DESCRIPTION OF THE TASK: Scan the entries for the string "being" and give the number of lines that have it, nothing further.

((

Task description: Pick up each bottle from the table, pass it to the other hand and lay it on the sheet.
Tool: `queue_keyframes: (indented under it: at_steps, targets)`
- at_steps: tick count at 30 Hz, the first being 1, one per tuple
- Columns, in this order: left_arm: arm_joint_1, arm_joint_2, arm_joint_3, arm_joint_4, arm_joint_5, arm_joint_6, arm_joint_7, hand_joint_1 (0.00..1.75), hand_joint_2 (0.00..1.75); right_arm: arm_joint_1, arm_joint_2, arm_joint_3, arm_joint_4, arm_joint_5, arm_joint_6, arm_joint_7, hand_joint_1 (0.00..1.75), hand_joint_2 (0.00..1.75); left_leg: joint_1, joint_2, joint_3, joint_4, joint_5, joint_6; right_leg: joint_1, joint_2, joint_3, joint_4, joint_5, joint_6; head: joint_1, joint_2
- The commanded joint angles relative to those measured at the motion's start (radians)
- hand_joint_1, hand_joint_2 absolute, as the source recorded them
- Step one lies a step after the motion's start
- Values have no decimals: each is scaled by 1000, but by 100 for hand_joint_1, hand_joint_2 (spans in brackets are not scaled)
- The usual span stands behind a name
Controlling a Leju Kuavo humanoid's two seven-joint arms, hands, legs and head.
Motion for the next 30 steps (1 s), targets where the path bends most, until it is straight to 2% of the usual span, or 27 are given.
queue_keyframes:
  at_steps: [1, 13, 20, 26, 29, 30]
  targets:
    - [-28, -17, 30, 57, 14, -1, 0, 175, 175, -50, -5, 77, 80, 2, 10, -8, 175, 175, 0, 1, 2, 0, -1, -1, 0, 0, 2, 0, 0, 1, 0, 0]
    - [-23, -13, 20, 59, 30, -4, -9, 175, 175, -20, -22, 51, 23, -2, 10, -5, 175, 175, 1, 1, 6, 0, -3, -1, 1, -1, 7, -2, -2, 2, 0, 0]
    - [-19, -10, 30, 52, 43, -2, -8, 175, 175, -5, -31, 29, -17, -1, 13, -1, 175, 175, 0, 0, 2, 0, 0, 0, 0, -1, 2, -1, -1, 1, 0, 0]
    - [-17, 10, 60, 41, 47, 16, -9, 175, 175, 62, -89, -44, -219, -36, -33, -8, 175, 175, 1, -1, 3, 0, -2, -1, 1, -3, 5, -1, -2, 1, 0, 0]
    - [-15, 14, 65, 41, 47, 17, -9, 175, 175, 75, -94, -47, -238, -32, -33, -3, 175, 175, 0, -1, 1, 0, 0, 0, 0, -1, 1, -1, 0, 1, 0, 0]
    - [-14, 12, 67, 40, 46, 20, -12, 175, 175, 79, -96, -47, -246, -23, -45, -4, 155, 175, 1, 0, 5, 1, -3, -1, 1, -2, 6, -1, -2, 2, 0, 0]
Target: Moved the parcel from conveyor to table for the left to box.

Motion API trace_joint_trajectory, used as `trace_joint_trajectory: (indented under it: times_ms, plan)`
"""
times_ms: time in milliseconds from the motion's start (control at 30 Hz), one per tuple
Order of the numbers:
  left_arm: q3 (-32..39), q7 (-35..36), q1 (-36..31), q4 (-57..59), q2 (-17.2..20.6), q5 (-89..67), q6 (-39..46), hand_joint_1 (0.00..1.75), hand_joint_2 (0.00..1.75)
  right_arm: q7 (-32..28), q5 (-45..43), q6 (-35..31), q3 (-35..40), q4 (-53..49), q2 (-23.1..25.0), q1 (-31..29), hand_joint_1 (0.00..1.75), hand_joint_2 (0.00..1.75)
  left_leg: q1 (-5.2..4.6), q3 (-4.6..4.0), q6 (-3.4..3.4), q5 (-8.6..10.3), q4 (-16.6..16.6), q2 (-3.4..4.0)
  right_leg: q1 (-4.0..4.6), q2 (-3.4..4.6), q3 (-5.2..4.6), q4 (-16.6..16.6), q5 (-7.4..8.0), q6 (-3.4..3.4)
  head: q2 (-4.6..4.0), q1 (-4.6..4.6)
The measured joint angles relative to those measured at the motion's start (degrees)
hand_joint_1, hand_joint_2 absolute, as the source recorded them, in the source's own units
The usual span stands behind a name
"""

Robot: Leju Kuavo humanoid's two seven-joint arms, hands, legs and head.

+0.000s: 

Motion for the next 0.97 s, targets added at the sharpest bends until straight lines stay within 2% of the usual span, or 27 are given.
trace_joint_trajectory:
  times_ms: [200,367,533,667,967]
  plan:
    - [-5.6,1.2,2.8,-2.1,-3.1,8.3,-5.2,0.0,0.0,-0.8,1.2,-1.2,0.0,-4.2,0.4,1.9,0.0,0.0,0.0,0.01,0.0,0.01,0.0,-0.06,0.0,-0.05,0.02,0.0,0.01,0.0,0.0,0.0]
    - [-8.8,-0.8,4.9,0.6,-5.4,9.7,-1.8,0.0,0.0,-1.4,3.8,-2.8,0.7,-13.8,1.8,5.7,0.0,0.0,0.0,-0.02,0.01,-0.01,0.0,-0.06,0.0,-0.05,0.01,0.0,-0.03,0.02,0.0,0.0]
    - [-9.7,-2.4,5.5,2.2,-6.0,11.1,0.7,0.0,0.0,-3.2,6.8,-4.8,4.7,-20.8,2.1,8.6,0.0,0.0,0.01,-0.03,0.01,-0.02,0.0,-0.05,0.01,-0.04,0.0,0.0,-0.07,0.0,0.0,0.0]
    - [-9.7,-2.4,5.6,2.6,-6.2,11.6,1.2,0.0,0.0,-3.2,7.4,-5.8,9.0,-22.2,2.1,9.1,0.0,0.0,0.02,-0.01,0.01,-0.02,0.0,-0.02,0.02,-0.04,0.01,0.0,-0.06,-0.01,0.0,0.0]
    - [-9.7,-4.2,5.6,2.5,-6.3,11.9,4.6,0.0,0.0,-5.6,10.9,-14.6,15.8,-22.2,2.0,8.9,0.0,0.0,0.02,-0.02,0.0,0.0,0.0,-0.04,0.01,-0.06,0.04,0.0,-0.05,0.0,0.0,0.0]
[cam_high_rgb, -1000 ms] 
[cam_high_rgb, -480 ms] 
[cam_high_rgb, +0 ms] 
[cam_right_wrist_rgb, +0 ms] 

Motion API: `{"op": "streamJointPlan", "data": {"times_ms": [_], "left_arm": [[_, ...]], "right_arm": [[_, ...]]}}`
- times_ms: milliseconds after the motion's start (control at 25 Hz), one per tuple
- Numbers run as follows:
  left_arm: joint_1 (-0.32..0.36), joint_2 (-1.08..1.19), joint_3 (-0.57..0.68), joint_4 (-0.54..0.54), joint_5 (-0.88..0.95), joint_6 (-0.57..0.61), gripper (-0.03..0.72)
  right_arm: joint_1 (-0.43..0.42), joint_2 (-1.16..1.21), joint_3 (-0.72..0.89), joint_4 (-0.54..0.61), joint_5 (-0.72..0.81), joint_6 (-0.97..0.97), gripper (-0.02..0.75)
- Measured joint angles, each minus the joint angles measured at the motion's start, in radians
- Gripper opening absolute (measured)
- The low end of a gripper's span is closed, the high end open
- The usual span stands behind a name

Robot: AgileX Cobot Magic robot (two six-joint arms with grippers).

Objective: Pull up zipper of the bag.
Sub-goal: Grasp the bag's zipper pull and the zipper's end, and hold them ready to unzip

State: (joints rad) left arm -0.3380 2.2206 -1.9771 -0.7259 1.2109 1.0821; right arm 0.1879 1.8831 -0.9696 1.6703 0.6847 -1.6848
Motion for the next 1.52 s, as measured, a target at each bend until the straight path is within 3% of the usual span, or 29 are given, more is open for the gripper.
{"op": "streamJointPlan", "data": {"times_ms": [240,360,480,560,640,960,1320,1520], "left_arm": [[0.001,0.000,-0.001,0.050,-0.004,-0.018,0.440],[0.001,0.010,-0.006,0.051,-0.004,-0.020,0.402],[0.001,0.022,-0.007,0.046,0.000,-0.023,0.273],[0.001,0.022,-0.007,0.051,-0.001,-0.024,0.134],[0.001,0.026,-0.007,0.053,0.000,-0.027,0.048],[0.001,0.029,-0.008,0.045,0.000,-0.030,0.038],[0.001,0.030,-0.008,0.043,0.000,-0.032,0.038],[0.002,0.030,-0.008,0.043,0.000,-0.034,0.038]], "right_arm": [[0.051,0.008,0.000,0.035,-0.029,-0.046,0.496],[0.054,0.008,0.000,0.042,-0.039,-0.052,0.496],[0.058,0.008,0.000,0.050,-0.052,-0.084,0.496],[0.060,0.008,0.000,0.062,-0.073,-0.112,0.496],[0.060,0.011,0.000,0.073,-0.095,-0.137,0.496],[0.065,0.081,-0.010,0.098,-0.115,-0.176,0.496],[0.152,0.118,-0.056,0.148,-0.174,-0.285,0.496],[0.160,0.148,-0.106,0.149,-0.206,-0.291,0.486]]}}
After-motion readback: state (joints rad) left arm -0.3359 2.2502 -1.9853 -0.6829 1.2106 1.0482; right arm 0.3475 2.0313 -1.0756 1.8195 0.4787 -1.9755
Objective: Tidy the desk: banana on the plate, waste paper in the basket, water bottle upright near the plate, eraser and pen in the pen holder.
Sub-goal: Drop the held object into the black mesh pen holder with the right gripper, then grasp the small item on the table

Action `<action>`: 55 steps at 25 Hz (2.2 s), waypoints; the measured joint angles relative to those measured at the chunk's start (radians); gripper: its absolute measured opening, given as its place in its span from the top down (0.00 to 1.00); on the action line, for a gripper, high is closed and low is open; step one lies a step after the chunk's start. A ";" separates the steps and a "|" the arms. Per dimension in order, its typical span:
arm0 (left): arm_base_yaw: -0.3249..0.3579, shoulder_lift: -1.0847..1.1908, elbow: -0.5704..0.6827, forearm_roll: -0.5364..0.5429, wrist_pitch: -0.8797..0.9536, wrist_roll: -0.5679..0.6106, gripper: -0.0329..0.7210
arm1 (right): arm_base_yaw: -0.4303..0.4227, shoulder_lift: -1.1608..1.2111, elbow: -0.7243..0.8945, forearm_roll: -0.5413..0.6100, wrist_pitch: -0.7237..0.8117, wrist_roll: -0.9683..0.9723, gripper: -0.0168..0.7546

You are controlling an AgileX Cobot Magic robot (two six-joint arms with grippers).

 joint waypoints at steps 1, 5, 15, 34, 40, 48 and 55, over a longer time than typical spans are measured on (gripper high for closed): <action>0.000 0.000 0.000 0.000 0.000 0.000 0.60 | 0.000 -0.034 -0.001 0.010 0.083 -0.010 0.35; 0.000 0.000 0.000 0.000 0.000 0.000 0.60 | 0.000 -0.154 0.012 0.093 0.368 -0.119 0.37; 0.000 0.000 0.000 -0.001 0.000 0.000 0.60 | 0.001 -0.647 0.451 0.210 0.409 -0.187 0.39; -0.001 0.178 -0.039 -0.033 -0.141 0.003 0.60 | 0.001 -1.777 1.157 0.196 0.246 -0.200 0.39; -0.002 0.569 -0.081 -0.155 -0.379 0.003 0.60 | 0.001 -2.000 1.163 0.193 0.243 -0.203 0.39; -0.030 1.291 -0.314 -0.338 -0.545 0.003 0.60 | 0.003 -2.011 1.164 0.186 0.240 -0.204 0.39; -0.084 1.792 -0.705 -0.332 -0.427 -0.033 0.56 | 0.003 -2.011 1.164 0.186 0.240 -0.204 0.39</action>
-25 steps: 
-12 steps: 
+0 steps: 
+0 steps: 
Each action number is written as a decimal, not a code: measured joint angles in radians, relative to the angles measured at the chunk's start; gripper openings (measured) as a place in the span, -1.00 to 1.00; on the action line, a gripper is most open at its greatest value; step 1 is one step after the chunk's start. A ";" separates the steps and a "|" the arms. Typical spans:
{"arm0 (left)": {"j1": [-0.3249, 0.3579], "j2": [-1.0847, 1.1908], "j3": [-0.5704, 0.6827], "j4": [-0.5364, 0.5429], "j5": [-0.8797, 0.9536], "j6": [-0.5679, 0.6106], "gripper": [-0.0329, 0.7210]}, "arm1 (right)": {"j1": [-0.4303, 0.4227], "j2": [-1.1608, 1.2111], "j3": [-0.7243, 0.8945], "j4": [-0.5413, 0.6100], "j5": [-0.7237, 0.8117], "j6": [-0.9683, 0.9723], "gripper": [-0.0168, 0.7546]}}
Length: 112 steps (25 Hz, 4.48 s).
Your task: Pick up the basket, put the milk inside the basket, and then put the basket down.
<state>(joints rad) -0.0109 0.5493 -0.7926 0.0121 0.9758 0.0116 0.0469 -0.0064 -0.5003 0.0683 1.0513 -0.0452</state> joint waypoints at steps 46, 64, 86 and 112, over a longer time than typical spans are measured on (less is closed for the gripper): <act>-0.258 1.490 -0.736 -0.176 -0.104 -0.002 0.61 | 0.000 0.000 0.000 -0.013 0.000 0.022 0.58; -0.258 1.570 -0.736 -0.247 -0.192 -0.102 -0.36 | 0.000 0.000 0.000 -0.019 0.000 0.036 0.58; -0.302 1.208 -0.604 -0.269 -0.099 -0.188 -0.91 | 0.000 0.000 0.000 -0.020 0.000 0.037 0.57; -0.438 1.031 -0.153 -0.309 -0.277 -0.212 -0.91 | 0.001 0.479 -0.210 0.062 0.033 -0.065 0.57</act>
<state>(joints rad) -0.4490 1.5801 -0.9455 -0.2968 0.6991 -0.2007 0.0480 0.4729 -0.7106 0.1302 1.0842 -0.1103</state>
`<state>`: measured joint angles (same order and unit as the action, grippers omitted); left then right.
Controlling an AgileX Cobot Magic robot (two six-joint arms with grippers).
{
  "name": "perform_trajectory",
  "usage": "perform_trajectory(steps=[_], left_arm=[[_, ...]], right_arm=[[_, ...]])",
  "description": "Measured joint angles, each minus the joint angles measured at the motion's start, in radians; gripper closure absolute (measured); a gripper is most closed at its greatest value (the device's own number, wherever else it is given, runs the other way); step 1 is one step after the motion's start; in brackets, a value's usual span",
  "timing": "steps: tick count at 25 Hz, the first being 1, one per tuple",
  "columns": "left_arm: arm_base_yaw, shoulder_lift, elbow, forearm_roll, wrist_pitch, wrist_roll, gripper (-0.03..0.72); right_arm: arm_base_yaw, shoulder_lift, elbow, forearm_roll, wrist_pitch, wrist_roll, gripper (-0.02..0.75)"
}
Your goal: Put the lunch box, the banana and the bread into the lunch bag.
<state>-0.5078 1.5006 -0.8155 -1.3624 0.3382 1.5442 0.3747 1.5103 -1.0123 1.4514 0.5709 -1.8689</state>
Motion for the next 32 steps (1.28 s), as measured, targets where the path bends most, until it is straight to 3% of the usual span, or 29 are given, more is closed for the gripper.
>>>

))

TASK ANSWER: 2